> _TASK DIRECTIONS_:
Only the lines of the data holding the string "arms" need to be returned.

> _EXERCISE INPUT_:

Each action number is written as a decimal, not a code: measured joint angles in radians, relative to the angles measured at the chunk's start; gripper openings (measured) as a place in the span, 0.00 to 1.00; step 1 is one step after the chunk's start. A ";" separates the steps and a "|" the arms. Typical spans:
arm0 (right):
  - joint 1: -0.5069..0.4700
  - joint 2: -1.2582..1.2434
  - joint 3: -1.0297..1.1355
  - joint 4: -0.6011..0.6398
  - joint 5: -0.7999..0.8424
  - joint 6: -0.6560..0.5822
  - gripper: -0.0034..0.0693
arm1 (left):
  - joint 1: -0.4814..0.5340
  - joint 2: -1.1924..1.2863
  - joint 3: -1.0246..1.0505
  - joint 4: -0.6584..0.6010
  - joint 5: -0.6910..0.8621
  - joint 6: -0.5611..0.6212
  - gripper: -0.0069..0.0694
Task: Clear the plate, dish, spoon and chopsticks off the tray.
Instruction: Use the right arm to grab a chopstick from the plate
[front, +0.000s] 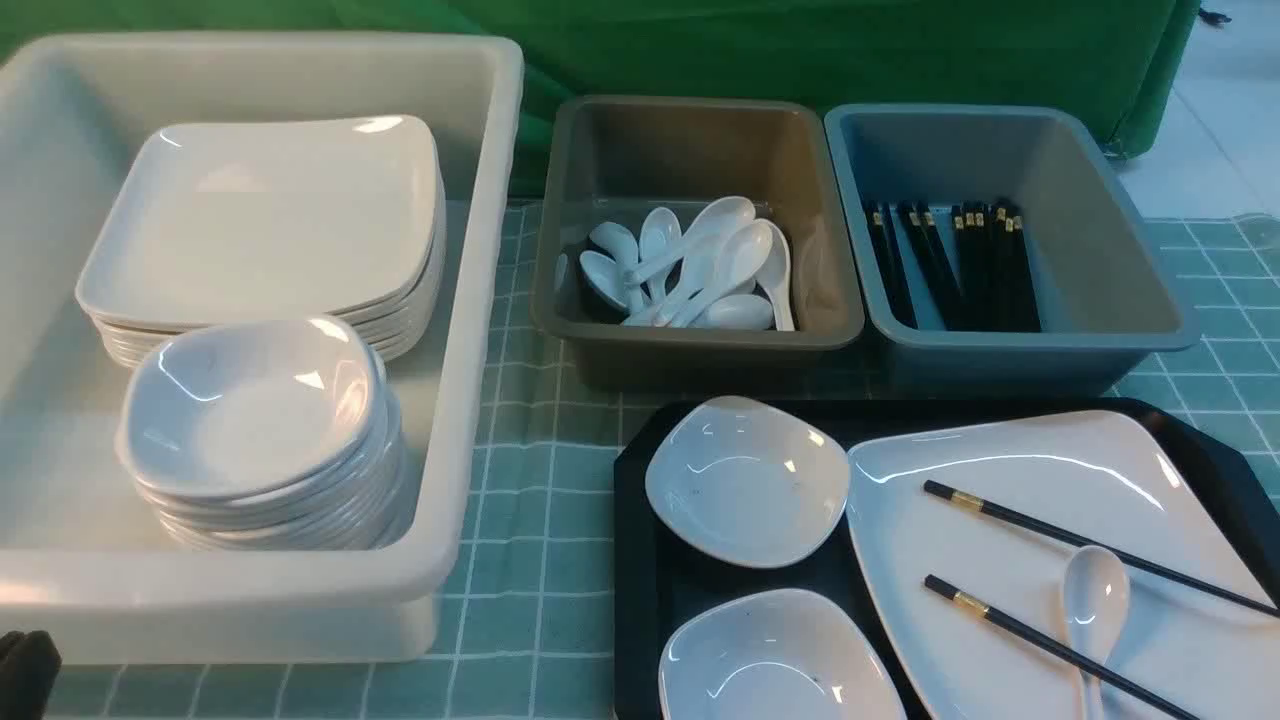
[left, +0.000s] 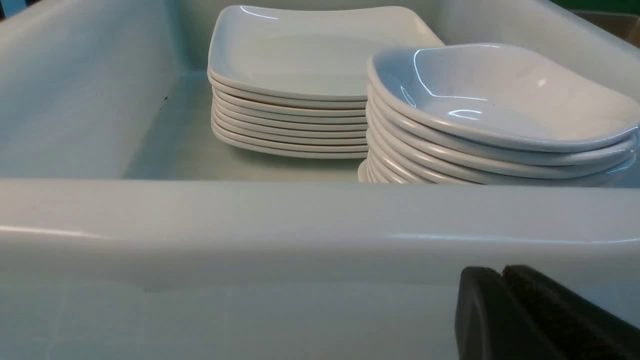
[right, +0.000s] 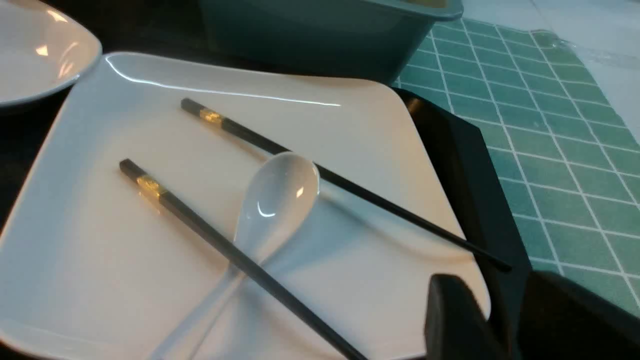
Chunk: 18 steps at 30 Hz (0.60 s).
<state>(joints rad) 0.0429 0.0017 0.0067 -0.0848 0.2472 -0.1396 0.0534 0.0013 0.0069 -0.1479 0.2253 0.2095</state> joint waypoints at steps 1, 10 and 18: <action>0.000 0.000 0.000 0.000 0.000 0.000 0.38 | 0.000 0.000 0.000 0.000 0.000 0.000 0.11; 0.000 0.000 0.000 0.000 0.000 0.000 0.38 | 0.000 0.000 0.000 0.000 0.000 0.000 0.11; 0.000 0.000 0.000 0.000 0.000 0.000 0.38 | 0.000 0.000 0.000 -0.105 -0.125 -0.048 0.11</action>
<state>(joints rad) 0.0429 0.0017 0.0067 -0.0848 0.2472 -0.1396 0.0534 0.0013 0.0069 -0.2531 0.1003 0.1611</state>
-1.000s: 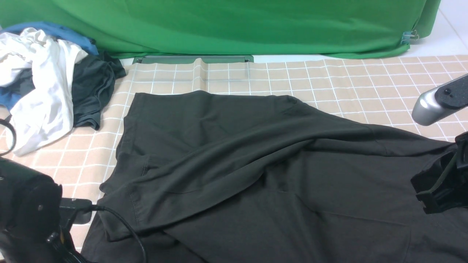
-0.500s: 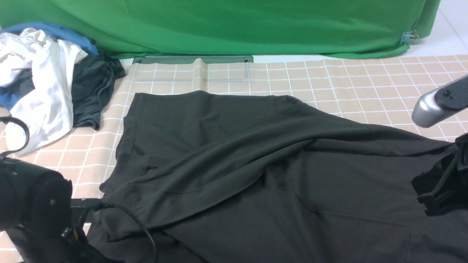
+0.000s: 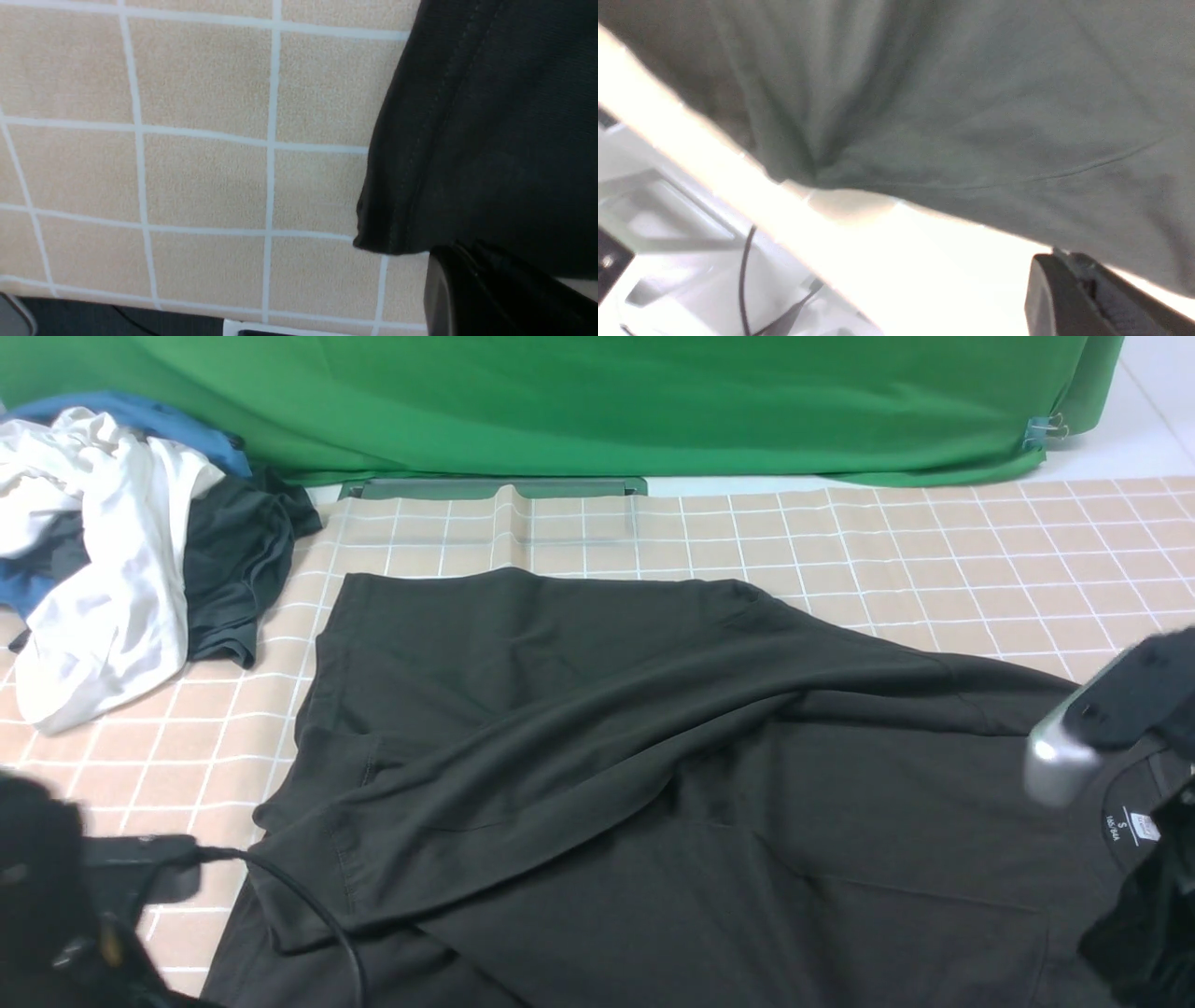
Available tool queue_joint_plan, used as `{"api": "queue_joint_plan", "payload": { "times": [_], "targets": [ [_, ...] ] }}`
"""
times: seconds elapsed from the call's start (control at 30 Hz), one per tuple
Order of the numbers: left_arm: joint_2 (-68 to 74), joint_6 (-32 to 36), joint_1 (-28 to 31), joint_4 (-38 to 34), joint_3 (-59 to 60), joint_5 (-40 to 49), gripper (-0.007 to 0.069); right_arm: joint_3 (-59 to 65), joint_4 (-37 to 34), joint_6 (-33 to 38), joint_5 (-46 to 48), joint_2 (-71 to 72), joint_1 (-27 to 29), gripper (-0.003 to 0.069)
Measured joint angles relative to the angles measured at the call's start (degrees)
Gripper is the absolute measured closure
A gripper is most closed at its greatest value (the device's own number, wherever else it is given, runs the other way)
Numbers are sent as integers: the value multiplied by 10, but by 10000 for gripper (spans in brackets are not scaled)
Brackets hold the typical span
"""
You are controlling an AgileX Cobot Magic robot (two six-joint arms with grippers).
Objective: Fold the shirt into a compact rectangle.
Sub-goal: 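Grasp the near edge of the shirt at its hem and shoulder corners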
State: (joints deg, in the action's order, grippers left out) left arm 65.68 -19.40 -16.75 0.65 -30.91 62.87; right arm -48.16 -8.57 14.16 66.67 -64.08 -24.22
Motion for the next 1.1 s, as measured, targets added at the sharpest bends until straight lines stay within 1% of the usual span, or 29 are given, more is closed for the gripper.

> _TASK RESULT_:
Each action number is written as a decimal, not a code: measured joint angles in radians, relative to the angles measured at the chunk's start; gripper openings (measured) as a place in the span, 0.00 to 1.00; step 1 is one step after the chunk's start. A ";" separates the steps and a "|" the arms. Typical spans:
You are controlling an AgileX Cobot Magic robot (two six-joint arms with grippers).

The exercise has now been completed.